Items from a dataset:
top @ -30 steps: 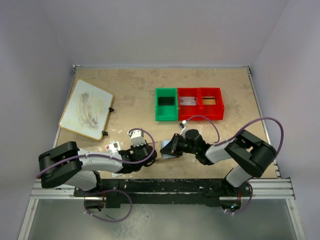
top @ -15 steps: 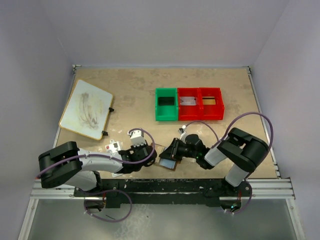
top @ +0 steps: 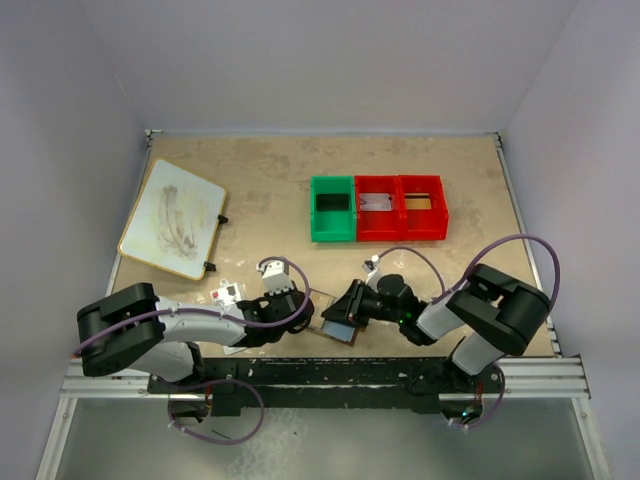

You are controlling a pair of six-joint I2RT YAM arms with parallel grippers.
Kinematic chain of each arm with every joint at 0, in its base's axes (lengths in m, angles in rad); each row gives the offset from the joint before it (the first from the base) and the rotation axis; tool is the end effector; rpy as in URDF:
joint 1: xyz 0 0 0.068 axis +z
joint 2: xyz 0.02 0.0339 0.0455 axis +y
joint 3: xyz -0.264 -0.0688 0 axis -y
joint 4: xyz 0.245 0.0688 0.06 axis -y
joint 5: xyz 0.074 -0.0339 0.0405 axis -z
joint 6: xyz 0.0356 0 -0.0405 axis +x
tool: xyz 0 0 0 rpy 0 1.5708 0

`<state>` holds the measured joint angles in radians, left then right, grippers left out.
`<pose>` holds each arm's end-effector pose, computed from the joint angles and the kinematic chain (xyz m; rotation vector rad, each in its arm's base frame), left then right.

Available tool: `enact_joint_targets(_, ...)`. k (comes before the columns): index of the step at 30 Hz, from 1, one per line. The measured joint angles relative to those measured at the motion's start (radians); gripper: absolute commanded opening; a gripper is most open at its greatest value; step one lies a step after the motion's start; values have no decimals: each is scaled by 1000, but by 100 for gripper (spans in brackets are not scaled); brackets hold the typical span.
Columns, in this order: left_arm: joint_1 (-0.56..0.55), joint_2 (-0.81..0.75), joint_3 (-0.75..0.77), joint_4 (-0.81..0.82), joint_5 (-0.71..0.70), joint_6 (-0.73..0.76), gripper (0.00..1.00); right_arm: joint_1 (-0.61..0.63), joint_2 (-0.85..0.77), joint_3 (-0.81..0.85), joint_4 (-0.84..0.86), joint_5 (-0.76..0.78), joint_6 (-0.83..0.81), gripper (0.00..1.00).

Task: Take the credit cards out of the card holder
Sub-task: Remove the credit card from the card holder.

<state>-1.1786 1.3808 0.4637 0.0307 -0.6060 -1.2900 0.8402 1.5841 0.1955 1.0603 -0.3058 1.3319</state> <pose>0.1074 -0.2067 0.1347 -0.3847 2.2878 -0.5372 0.1449 0.1778 0.1126 0.3134 2.2906 1.6204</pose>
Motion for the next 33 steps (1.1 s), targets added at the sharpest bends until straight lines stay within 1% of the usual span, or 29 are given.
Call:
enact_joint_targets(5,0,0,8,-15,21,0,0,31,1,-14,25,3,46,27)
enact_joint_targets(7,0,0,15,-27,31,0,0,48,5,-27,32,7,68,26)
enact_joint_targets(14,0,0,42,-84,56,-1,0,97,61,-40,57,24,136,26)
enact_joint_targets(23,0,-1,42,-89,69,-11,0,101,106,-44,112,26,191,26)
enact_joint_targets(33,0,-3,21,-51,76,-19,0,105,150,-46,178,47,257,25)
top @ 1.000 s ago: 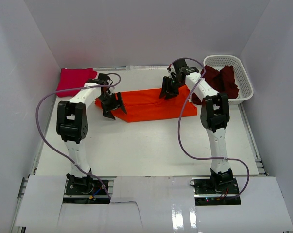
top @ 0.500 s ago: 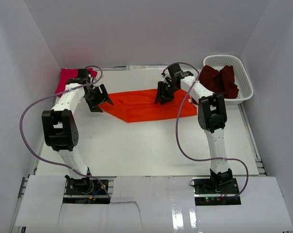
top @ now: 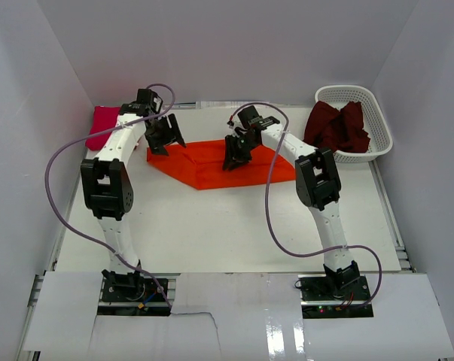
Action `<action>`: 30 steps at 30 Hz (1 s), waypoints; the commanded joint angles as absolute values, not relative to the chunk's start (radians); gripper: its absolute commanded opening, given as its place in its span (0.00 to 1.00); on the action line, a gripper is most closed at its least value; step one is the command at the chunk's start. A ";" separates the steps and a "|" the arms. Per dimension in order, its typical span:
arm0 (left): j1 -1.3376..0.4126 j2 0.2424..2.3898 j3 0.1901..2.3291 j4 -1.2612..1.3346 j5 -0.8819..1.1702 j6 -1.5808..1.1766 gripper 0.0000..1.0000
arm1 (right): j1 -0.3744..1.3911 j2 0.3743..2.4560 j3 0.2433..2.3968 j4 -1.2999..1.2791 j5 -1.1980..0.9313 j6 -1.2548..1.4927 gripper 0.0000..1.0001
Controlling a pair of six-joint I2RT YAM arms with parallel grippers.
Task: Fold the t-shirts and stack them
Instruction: Fold the other side of the tshirt into a rectangle
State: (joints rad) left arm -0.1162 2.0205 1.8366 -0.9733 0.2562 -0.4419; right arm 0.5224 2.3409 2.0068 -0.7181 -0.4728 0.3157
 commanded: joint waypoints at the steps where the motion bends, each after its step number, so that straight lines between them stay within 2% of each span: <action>1: -0.147 2.040 1.904 -1.006 0.212 -0.428 0.79 | 0.525 2.370 2.029 -0.689 -0.483 0.331 0.27; 4: -0.188 2.083 1.946 -1.025 0.193 -0.425 0.76 | 0.531 2.390 2.029 -0.687 -0.479 0.337 0.10; 5: -0.201 2.094 1.960 -1.037 0.169 -0.423 0.75 | 0.531 2.393 2.028 -0.687 -0.474 0.337 0.09; 14: -0.245 2.200 2.088 -1.088 -0.032 -0.400 0.75 | 0.540 2.408 1.974 -0.660 -0.477 0.339 0.09; 19: -0.270 2.212 2.108 -1.046 0.047 -0.382 0.75 | 0.545 2.424 1.970 -0.658 -0.479 0.336 0.09; 30: -0.313 2.275 2.105 -1.031 0.074 -0.356 0.75 | 0.546 2.430 1.970 -0.658 -0.480 0.336 0.09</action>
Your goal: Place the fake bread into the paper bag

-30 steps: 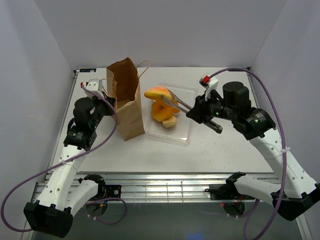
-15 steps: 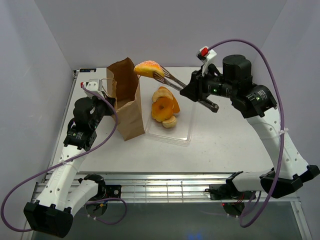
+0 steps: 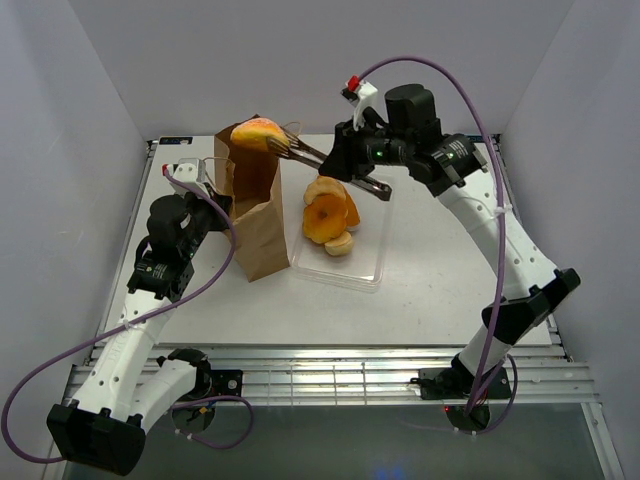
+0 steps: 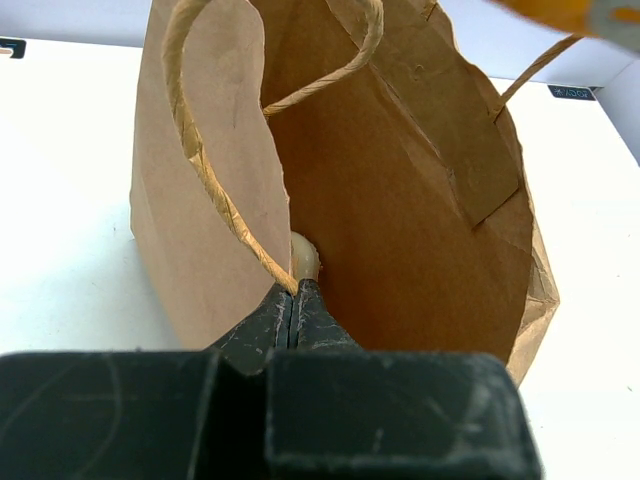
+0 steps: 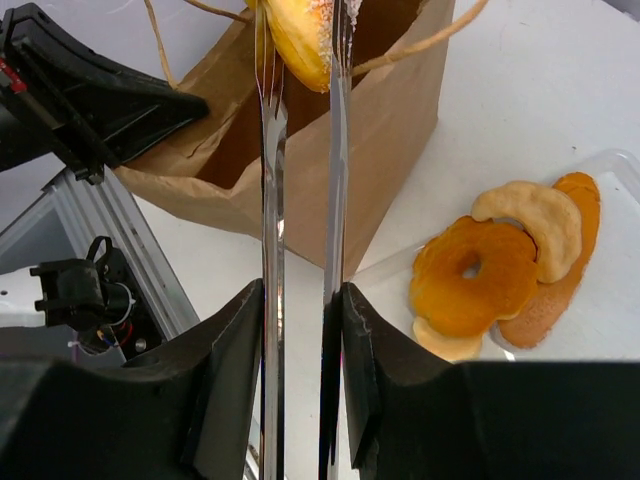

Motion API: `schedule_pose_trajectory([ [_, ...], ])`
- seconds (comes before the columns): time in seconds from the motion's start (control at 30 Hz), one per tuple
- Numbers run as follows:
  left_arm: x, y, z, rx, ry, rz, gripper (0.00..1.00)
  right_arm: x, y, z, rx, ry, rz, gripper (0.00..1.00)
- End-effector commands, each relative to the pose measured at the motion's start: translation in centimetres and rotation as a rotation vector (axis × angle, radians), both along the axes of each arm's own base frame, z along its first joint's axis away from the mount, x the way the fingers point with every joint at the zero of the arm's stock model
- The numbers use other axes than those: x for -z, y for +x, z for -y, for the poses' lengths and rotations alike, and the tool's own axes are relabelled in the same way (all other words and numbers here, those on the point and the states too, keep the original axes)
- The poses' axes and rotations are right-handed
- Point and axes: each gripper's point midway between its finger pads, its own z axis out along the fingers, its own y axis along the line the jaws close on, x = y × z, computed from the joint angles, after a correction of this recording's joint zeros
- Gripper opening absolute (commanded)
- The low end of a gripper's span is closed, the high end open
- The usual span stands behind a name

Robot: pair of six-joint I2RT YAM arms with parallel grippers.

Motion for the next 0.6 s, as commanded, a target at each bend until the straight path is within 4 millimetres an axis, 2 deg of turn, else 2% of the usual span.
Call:
schedule_pose_trajectory([
  [0.0,-0.2,-0.4,0.4,0.018,-0.004,0.004,0.0,-3.4,-0.1,-2.4,-0.052,0.085,0.071,0.38],
  [0.13,-0.2,-0.4,0.3,0.016,-0.003,0.004,0.0,-2.7,0.3,-3.8,-0.067,0.077,0.057,0.39],
  [0.2,-0.3,-0.4,0.3,0.015,-0.003,0.006,0.0,-2.4,0.7,-4.0,-0.057,0.071,0.053,0.44],
  [0.33,-0.3,-0.4,0.4,0.015,-0.003,0.006,0.0,-1.6,1.1,-4.3,-0.056,0.062,0.041,0.48],
  [0.57,-0.3,-0.5,0.4,0.015,-0.001,0.008,0.0,-1.7,1.4,-4.3,-0.049,0.059,0.05,0.6],
])
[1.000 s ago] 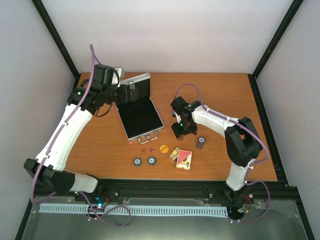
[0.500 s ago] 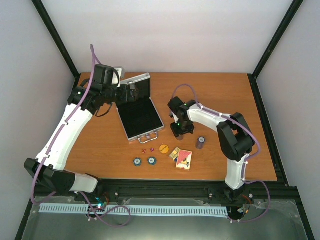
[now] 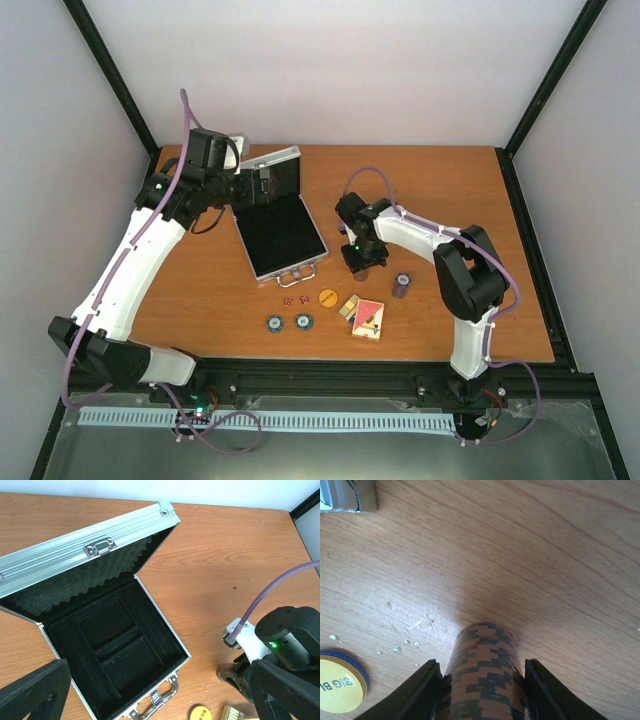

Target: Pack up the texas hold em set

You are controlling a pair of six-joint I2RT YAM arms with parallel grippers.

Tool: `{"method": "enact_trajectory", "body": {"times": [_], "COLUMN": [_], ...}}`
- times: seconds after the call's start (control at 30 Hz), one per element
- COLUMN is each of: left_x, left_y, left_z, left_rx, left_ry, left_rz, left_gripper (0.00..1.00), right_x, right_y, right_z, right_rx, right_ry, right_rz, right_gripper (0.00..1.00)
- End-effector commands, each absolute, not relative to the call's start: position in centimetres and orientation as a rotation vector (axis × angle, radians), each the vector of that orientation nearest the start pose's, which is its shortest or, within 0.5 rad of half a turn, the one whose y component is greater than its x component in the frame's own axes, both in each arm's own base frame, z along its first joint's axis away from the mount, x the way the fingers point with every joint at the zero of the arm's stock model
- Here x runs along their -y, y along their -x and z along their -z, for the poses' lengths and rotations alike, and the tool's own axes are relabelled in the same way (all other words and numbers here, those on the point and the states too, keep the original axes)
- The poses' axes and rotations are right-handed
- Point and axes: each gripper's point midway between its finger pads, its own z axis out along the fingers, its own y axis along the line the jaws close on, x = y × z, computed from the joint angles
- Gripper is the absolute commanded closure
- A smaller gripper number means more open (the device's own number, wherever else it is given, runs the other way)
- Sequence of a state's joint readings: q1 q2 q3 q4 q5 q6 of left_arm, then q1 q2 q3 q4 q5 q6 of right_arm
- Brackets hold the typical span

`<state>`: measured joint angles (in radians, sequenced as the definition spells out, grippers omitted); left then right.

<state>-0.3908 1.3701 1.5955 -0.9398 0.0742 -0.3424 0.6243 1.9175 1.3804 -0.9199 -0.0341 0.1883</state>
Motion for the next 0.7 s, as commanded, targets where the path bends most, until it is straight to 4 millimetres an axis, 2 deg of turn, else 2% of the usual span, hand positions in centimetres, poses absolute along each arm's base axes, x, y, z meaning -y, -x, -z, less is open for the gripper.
{"method": "enact_trajectory", "body": {"times": [0.0, 0.13, 0.27, 0.4, 0.5, 0.67], "left_x": [15.6, 15.4, 15.3, 15.2, 15.3, 15.9], "left_y": [-34.3, -34.1, -34.0, -33.9, -33.8, -33.9], "left_z": [-33.1, -33.2, -33.4, -33.4, -33.0, -32.1], "left_rx": [-2.303, -2.296, -2.290, -2.290, -2.295, -2.321], "left_ry": [-0.113, -0.108, -0.102, -0.095, -0.089, -0.082], "left_rz": [0.458, 0.449, 0.450, 0.451, 0.459, 0.498], "left_gripper": [0.00, 0.00, 0.00, 0.00, 0.00, 0.00], "right_x": [-23.1, -23.9, -25.5, -27.0, -28.1, -30.5], "right_y": [-30.8, -31.8, -33.6, -35.3, -36.7, -38.6], "right_z": [-6.2, -8.8, -12.9, -16.0, -17.6, -18.4], "right_rx": [-2.934, -2.874, -2.751, -2.619, -2.512, -2.387], "right_ry": [0.660, 0.643, 0.603, 0.547, 0.498, 0.452], "right_rz": [-0.123, -0.164, -0.255, -0.358, -0.427, -0.555], "right_gripper": [0.97, 0.97, 0.97, 0.97, 0.97, 0.97]}}
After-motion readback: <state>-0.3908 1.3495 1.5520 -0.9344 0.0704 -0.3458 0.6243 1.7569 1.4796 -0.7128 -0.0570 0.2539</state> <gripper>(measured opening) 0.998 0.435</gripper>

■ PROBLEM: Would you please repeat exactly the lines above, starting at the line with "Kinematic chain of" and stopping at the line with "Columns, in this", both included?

■ WORKED SOLUTION:
Kinematic chain of each arm with every joint at 0, in its base's axes (lengths in m, angles in rad); each row gives the offset from the joint before it (the first from the base) and the rotation axis; tool is the end effector; rpy as in URDF:
joint 1: xyz 0 0 0.068 axis +z
joint 2: xyz 0.02 0.0339 0.0455 axis +y
joint 3: xyz -0.264 -0.0688 0 axis -y
joint 4: xyz 0.245 0.0688 0.06 axis -y
joint 5: xyz 0.074 -0.0339 0.0405 axis -z
joint 6: xyz 0.0356 0 -0.0405 axis +x
tool: xyz 0 0 0 rpy 0 1.5708 0

`<state>` holds the measured joint angles in radians, left then right, grippers left out.
`<pose>` holds each arm's end-effector pose, computed from the joint angles and the kinematic chain (xyz m; rotation vector rad, each in its arm's base frame), left then right.

Available tool: `enact_joint_targets(_, ...)`. k (comes before the columns): index of the step at 30 Hz, from 1, one per line. The measured joint angles relative to those measured at the motion's start (radians); gripper: absolute commanded opening; a gripper is most open at its greatest value; step one lies a step after the motion's start; values have no decimals: each is scaled by 1000, but by 100 for gripper (spans in brackets are not scaled); brackets hold the typical span.
Columns, in this order: left_arm: joint_1 (-0.56..0.55), joint_2 (-0.81..0.75), joint_3 (-0.75..0.77), joint_4 (-0.81..0.82), joint_5 (-0.71..0.70), joint_6 (-0.73..0.76), gripper (0.00..1.00); right_arm: joint_1 (-0.61..0.63), joint_2 (-0.85..0.77), joint_3 (-0.81..0.85), joint_4 (-0.84..0.86), joint_5 (-0.76..0.78), joint_6 (-0.83..0.81), gripper (0.00..1.00).

Nothing more is needed to finish the exercise.